What is needed |
Counting only the lines below that contain the word "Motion", what is the total? Give it with no other words.

Record set |
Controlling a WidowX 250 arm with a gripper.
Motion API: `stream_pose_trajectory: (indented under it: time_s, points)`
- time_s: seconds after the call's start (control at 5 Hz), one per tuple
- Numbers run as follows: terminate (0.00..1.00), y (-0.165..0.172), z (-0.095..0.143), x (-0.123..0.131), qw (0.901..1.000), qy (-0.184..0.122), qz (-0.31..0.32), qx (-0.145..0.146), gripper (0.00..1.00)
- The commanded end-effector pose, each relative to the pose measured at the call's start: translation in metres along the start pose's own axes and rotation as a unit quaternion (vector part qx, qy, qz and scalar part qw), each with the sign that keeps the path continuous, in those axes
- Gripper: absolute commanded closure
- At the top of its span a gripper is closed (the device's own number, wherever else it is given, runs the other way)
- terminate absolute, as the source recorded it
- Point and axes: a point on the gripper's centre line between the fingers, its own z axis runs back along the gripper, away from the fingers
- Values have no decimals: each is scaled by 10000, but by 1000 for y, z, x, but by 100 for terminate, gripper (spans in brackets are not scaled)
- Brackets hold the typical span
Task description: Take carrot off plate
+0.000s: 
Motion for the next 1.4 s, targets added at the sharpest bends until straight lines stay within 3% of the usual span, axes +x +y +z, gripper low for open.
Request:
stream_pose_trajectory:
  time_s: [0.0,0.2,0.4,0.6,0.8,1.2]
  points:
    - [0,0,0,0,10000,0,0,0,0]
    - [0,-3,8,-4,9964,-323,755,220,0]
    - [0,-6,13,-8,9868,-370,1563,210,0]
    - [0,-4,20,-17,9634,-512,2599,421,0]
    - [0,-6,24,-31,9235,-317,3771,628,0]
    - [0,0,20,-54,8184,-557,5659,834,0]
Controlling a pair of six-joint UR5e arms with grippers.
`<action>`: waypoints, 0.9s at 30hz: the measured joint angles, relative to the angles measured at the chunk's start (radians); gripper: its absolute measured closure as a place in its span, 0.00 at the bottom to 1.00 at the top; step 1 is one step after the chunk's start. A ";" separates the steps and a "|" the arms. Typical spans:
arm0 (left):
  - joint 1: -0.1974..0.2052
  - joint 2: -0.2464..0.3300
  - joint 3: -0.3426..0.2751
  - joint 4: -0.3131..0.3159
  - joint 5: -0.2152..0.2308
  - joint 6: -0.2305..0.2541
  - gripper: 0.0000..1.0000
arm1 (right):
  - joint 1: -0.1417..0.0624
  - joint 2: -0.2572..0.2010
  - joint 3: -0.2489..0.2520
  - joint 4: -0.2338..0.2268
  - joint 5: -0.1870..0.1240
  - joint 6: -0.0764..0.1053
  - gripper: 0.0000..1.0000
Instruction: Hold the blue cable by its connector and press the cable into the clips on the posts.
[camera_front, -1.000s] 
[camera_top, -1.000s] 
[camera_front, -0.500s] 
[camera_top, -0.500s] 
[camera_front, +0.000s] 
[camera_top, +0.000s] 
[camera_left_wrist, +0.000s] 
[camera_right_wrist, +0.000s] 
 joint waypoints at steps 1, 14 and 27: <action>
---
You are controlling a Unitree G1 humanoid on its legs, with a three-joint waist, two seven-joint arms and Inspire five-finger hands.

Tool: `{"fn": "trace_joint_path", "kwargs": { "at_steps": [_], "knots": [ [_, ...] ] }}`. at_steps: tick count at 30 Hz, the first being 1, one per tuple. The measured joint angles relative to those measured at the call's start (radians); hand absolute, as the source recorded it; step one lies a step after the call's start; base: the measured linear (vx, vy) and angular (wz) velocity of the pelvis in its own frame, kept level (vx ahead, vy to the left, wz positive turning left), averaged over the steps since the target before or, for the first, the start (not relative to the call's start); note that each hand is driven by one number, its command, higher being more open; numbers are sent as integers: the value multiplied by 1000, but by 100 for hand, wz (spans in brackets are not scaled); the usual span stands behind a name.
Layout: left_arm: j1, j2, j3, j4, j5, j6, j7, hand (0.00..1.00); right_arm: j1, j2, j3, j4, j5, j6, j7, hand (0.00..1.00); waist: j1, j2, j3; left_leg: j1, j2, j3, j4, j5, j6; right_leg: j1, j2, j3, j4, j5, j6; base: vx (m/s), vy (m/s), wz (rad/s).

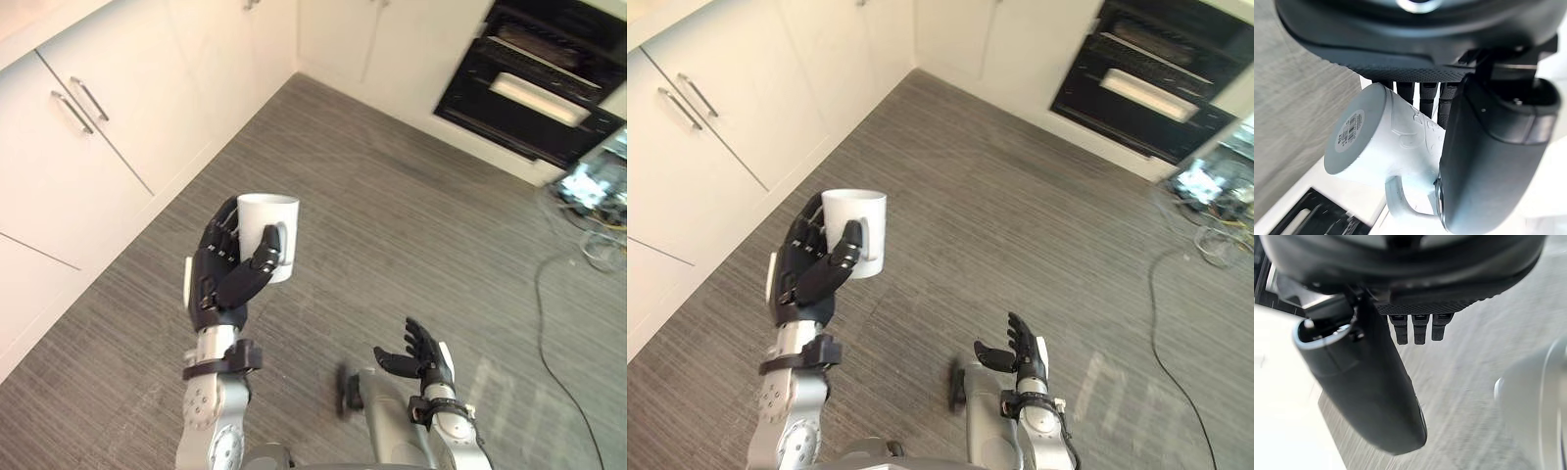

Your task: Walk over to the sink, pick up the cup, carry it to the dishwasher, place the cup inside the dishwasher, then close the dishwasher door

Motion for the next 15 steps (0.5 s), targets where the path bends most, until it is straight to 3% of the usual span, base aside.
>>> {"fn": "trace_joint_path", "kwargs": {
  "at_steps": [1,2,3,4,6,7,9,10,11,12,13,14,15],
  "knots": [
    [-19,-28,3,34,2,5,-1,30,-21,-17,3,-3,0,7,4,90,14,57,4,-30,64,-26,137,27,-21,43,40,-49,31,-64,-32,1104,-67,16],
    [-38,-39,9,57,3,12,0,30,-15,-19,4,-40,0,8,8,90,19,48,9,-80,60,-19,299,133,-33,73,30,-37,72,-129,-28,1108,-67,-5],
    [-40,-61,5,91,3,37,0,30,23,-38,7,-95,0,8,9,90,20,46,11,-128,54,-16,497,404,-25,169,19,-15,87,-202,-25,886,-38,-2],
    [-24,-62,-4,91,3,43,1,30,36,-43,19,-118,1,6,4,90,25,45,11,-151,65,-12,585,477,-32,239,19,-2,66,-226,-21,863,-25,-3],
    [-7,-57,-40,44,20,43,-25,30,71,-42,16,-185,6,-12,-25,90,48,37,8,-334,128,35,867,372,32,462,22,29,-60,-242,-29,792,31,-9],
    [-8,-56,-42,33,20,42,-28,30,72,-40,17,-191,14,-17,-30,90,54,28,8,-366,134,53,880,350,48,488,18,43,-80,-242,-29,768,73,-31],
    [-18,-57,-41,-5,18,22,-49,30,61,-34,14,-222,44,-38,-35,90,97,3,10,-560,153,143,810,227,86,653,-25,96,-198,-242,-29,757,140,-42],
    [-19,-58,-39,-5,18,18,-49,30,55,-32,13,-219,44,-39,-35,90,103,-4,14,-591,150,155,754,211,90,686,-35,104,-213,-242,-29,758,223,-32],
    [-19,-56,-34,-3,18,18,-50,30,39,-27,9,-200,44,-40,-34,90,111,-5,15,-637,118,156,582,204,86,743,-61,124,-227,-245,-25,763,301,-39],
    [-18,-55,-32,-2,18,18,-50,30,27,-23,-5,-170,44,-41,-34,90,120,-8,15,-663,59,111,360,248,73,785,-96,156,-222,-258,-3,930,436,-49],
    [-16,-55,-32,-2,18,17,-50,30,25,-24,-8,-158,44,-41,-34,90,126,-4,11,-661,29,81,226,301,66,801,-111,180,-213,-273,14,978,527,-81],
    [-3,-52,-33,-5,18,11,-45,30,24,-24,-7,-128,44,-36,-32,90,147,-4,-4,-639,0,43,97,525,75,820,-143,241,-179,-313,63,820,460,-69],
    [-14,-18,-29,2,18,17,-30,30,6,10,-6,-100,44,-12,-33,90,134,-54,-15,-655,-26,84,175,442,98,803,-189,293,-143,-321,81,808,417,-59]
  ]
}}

Answer for this exercise |
3